L'homme de 38 ans, installé à Québec depuis 2007, ne sait pas quand il pourra retourner au Brésil, présentement en pleine folie olympique des Jeux de Rio. «Peut-être à Noël, mais je ne sais pas», lance celui qui a vu Céline Dion sur scène pour la première fois à Québec lors du spectacle gratuit du 400e.

«J'ai étudié le français avec l'aide de ses chansons», ajoute le fan qui, au moment de l'entrevue avec Le Soleil, venait de dénicher un billet pour le seul des cinq qui lui manquait au Centre Vidéotron.

Il a négocié et magasiné ferme disant ne jamais vouloir payer au-delà de la véritable valeur.

«Je ne veux pas payer plus cher. Moi, quand j'ai des billets à vendre, je les vends le même prix», lance celui qui a en horreur les revendeurs professionnels. «Je ne veux pas faire d'argent sur le dos de Céline», lance-t-il.

Céline qu'il rêve de rencontrer, Céline qui, dit-il, aide à vivre.

«Elle m'apporte beaucoup de bonheur, beaucoup d'optimisme dans la vie. Elle a cette capacité de donner de l'espoir, de l'amour. Elle nous fait sentir vivants, comme sa chanson le dit : I'm Alive», lance Alessandro.

Touché par le cancer

Déjà un grand fan de Céline, les récentes épreuves et les mois consacrés au chevet de son mari et gérant René Angélil en janvier n'ont fait que confirmer son côté humain, selon Alessandro, particulièrement touché par l'épreuve vécue par son idole.

«J'ai perdu quatre membres de ma famille à cause du cancer. Ça me touche», lance-t-il, soulignant combien il a trouvé Céline Dion digne devant la maladie et la mort de son mari. «Elle a su vivre son deuil tout en gardant son art vivant», illustre-t-il.

Une tendance à la joie de vivre, au positivisme qu'Alessandro apprécie particulièrement et que Céline Dion a réussi à garder tout au long de sa carrière.

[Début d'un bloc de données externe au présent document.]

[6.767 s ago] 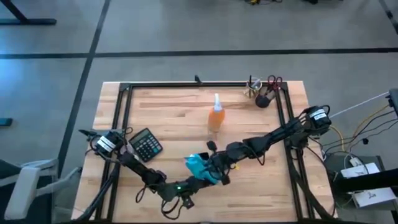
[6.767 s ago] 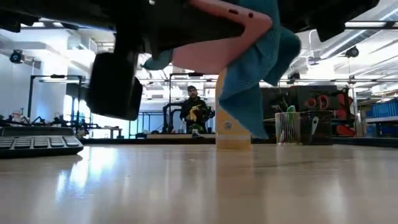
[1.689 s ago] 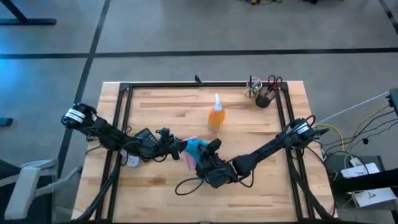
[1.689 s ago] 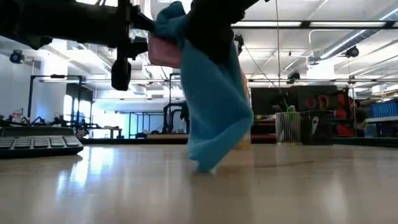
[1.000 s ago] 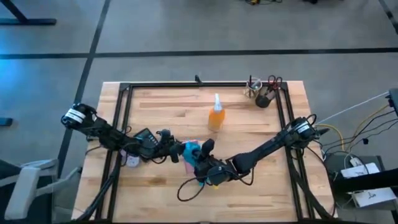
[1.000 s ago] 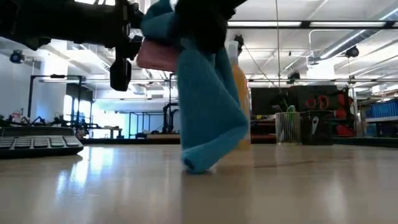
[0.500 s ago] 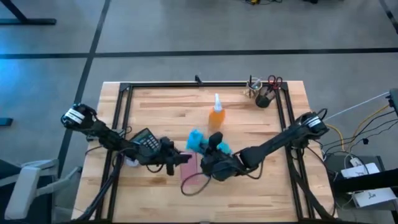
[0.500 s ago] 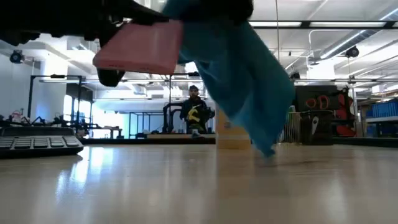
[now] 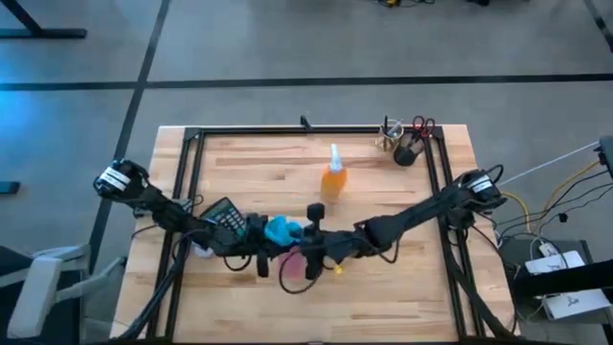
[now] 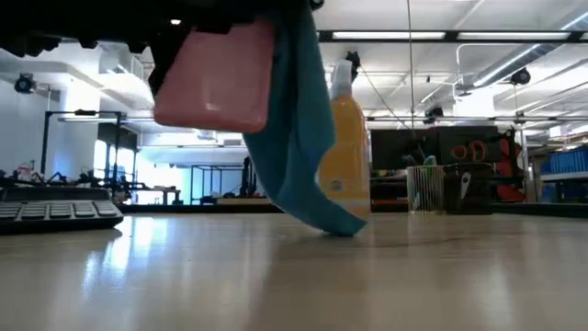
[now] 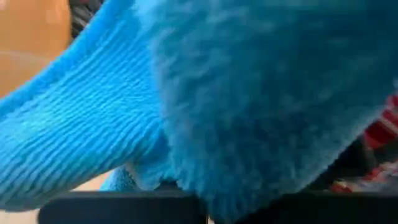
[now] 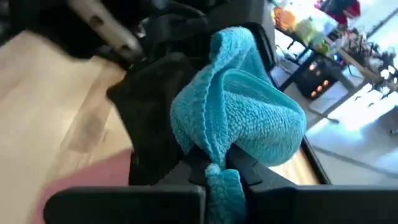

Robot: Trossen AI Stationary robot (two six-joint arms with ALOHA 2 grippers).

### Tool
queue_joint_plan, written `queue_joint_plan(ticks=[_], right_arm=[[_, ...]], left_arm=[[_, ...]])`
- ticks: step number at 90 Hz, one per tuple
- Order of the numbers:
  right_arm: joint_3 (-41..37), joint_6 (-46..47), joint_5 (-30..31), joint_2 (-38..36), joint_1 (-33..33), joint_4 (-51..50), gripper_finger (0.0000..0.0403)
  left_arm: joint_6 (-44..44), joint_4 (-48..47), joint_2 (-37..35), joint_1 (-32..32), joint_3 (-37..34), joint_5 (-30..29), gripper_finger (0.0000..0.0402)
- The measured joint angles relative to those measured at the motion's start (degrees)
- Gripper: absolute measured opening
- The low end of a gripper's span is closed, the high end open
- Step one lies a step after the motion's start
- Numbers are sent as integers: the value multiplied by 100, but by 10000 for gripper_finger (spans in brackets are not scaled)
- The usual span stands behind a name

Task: Apply microfiber cloth
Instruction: Wipe the pink cellphone with the blue microfiber cloth

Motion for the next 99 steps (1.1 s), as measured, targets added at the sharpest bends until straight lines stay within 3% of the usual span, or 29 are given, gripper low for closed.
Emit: queue_joint_plan(ticks=[23, 46, 74, 99], right_arm=[[5, 1319, -150, -446, 17, -222, 0], [7, 2291, -556, -288, -257, -220, 0], [24, 3021, -540, 30, -413, -329, 0], [24, 3124, -82, 19, -102, -870, 0]], left_arm=[[286, 42, -7, 17, -28, -859, 21], [687, 33, -7, 15, -1, -866, 21], [914, -93, -30, -117, -25, -852, 21], [1133, -124, -265, -405, -81, -923, 21]])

«Elle n'a jamais abandonné, ni ses enfants, ni sa famille, ni sa carrière. Elle n'est jamais tombée dans la noirceur. C'est un bel exemple pour les fans et les femmes», dit-il. «Pas de drogue ou de boisson, il n'y a pas de scandale avec elle.»

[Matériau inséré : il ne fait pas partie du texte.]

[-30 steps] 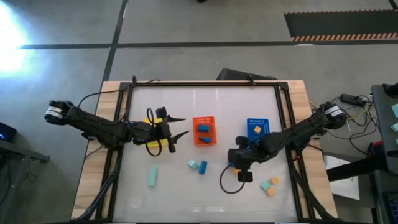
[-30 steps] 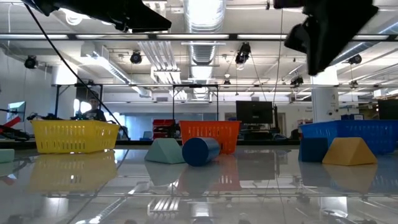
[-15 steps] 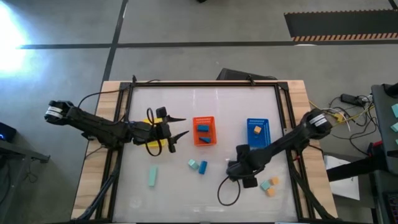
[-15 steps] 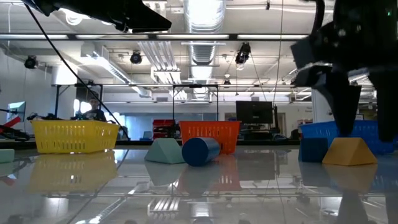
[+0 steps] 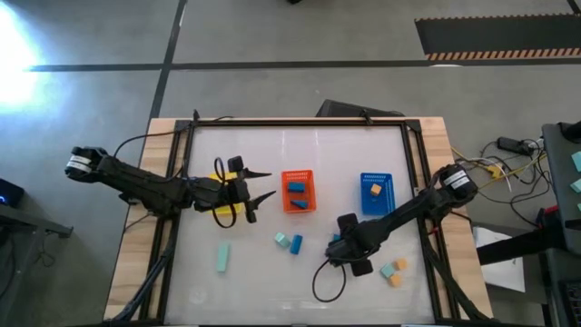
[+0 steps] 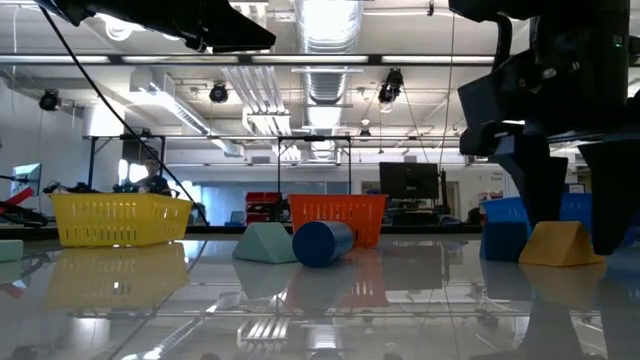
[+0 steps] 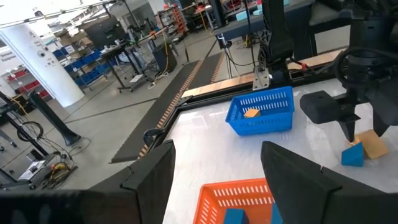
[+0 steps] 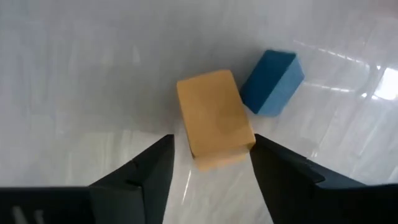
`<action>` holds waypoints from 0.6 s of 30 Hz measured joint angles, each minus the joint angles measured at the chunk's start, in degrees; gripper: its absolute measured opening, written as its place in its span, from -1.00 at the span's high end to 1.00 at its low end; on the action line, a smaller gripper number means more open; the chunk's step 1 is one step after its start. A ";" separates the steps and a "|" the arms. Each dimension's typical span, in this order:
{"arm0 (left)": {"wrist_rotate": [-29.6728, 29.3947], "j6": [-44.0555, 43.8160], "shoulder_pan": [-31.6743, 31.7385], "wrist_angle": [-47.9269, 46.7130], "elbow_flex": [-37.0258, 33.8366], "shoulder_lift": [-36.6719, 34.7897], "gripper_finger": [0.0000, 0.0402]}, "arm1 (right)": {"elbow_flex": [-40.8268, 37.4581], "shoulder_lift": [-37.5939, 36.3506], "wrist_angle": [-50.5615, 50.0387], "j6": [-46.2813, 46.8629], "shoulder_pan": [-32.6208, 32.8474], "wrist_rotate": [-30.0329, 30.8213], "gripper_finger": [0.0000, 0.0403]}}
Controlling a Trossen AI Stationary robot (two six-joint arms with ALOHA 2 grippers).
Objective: Sort & place blocks by color
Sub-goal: Put the yellow block into the blue bin
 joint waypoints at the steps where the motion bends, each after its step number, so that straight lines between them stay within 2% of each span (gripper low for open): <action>1: 0.00 0.02 0.00 0.00 0.00 0.00 -0.10 | 0.00 0.06 0.44 -0.06 -0.01 0.00 0.06; 10: 0.00 0.02 0.00 0.00 0.00 0.00 -0.10 | 0.00 0.28 1.82 -0.07 -0.25 -0.21 0.39; 18: 0.00 0.02 0.00 0.00 -0.01 0.00 -0.10 | 0.00 0.06 1.67 0.48 -0.30 -2.37 0.40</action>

Une image publique si saine en fait, que ce grand admirateur ne peut s'empêcher d'avoir une pensée pour les détracteurs de son idole.

«C'est très décevant, c'est dur pour les haters quand il n'y a pas de scandale», rigole-t-il.

Un «pèlerinage»

Alessandro Silva sait que même s'il comptera bientôt 14 concerts de Céline derrière la cravate, il n'est pas dans les plus fous de la diva. «Je ne suis pas comme les fans qui l'ont vue 200 fois», illustre-t-il. Mais ce n'est pas l'envie qui manque pour celui qui espère augmenter le nombre de shows vus de son idole. Des concerts chaque fois différents, qui permettent de rencontrer d'autres admirateurs. Ou d'en recevoir en visite, comme pour les représentations de Montréal.

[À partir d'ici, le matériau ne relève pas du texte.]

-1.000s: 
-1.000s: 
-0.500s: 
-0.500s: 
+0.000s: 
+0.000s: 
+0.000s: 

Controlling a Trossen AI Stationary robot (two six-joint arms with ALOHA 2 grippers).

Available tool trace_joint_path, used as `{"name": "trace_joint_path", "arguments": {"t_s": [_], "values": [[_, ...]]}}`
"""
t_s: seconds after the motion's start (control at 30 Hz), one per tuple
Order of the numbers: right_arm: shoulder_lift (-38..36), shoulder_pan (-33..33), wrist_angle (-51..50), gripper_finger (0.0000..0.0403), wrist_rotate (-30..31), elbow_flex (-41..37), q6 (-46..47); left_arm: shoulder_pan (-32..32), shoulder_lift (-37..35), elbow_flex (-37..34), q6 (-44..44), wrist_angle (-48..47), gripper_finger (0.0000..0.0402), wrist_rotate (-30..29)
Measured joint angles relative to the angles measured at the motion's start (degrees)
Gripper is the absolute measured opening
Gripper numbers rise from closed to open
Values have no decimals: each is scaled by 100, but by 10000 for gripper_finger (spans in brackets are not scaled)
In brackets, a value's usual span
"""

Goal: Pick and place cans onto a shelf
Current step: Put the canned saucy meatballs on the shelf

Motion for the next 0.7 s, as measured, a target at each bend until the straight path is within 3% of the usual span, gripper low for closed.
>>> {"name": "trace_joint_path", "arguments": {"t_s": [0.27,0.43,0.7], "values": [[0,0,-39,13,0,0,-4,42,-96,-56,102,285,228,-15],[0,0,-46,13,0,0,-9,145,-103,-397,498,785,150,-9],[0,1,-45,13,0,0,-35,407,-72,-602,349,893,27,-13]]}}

«Des amis sont venus du Brésil spécialement pour six concerts. On a fait la tournée des endroits qui ont un lien avec Céline, comme le Nickels, le Schwartz ou le cimetière Notre-Dame», a-t-il énuméré en allusion au Cimetière Notre-Dame-des-Neiges, où est enterré René Angélil. «Ce n'était pas un voyage, c'était plutôt un pèlerinage», illustre celui qui, pour cette fois, aura troqué le Christ de Rio pour le Centre Vidéotron.